» **YOUR GOAL**
Only the lines below starting at the one containing "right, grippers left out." and ending at the one containing "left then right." belong in the answer, each copied exactly.

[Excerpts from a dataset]
※
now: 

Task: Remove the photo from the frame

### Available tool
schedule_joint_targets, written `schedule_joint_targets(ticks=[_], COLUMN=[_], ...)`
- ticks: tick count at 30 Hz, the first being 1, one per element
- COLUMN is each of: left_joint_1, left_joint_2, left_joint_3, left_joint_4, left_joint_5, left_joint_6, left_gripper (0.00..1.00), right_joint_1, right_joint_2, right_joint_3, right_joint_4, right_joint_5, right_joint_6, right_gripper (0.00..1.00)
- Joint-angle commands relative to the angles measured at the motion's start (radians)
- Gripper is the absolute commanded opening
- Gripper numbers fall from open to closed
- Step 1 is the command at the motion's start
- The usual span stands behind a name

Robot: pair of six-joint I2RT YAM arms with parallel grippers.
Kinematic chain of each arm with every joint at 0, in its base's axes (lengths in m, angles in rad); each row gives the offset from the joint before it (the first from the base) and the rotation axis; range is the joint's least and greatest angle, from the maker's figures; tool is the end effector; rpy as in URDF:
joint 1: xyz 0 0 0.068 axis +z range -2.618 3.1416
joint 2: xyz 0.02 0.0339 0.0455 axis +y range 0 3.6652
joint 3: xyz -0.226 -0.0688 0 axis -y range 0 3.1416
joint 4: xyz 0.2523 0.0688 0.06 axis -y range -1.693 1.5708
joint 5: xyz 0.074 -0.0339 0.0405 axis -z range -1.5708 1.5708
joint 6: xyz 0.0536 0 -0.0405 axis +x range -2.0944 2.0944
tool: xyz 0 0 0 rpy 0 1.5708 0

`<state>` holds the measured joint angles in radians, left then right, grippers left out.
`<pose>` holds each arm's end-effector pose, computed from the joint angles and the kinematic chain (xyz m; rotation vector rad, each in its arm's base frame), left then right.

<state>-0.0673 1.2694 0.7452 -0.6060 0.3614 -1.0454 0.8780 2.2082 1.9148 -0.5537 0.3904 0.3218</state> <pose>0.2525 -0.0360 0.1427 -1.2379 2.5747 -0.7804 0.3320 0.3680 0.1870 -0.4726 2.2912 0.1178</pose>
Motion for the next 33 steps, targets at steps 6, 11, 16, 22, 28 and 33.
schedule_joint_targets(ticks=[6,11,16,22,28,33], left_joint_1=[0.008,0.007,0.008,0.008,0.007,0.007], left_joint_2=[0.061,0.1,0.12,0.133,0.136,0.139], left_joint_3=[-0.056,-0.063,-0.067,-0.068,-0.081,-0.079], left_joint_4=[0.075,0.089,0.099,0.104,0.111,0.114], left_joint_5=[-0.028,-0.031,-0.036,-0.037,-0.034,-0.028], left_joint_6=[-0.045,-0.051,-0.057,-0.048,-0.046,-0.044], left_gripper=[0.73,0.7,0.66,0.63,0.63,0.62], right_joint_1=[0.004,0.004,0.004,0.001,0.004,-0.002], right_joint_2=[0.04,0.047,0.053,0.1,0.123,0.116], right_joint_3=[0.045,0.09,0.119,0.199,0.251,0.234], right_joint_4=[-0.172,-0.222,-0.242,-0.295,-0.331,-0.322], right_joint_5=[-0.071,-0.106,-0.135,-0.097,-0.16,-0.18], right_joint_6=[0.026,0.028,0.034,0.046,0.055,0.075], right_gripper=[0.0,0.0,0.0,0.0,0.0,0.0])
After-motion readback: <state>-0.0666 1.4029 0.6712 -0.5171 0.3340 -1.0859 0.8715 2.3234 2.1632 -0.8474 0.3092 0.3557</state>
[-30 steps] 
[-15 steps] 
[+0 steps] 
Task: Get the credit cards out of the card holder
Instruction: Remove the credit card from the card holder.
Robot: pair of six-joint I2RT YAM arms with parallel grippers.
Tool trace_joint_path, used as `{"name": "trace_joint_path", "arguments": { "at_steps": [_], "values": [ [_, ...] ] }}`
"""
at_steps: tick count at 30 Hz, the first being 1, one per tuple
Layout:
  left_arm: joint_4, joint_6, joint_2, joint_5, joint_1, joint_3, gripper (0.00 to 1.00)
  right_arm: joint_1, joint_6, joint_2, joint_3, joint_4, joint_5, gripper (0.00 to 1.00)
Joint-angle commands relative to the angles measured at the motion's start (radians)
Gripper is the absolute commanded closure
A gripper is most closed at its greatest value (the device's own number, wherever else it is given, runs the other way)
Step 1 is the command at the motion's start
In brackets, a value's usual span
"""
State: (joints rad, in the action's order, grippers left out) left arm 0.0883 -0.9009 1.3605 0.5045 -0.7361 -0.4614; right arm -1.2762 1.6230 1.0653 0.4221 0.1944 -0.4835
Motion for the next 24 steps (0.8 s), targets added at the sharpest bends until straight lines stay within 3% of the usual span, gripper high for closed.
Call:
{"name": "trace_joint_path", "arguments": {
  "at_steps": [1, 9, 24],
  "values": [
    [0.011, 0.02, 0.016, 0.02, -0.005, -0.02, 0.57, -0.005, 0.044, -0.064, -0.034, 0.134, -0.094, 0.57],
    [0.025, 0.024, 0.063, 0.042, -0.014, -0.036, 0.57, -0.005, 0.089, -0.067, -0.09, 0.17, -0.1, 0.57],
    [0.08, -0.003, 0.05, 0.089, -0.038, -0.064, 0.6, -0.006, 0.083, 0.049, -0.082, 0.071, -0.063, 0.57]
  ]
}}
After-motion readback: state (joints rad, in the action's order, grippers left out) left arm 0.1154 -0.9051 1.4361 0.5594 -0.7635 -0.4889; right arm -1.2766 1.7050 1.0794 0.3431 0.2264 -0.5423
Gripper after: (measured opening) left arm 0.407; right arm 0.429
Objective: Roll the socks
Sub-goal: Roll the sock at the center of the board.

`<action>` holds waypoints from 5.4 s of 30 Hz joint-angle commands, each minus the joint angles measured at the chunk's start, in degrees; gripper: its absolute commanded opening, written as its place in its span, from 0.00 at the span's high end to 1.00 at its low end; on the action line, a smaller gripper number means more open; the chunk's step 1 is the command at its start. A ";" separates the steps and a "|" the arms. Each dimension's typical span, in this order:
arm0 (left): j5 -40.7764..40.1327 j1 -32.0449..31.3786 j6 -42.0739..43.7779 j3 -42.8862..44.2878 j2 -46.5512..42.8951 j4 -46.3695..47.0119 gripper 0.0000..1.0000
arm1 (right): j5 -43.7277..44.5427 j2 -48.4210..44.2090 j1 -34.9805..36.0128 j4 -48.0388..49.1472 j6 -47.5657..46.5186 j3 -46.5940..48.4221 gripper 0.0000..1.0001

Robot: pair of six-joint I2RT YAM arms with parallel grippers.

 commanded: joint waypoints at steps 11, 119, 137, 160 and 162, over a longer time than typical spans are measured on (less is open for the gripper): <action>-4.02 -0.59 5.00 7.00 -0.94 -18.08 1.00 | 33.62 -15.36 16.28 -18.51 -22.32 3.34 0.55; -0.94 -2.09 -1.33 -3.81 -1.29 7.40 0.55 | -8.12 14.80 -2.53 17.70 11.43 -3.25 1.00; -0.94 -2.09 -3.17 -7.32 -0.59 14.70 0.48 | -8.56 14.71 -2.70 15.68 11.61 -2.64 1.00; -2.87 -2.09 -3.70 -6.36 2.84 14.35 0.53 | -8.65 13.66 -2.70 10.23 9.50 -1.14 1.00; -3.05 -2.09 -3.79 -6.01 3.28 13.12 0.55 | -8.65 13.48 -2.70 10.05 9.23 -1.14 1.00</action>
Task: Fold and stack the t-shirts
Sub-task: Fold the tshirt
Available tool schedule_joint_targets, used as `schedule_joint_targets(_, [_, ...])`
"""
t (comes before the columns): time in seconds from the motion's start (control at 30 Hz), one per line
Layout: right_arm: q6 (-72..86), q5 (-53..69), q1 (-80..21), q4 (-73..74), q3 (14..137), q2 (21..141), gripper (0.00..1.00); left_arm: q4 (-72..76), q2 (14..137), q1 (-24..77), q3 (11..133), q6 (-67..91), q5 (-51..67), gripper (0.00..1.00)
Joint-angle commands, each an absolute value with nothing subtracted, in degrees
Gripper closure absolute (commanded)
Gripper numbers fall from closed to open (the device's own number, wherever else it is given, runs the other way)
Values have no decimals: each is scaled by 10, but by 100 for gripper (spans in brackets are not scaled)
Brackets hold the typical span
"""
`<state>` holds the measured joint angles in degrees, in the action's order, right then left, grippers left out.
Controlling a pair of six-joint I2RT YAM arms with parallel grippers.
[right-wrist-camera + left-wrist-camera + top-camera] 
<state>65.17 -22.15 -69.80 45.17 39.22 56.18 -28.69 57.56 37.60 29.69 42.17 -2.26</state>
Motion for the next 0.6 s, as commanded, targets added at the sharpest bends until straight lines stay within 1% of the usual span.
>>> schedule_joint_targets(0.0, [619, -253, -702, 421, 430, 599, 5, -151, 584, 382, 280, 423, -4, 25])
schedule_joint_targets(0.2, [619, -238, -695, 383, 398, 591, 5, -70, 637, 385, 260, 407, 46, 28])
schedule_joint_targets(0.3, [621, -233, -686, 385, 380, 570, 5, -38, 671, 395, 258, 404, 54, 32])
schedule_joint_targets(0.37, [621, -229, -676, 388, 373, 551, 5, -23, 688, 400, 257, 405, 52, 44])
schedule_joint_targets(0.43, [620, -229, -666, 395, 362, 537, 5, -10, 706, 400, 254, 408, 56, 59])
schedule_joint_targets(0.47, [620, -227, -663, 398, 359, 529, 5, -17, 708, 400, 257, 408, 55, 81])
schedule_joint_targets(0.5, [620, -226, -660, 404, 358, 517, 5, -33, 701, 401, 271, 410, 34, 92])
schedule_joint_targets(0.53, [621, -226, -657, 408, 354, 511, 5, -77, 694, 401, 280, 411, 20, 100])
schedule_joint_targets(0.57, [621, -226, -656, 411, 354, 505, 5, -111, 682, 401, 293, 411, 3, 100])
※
» **SOLUTION FOR THIS PROBLEM**
`<state>` holds the measured joint angles in radians, left then right, grippers left out.
`<pose>` holds each arm's end-effector pose, computed from the joint angles and the kinematic chain (xyz m; rotation vector rad, each in its arm's base frame), left then right.

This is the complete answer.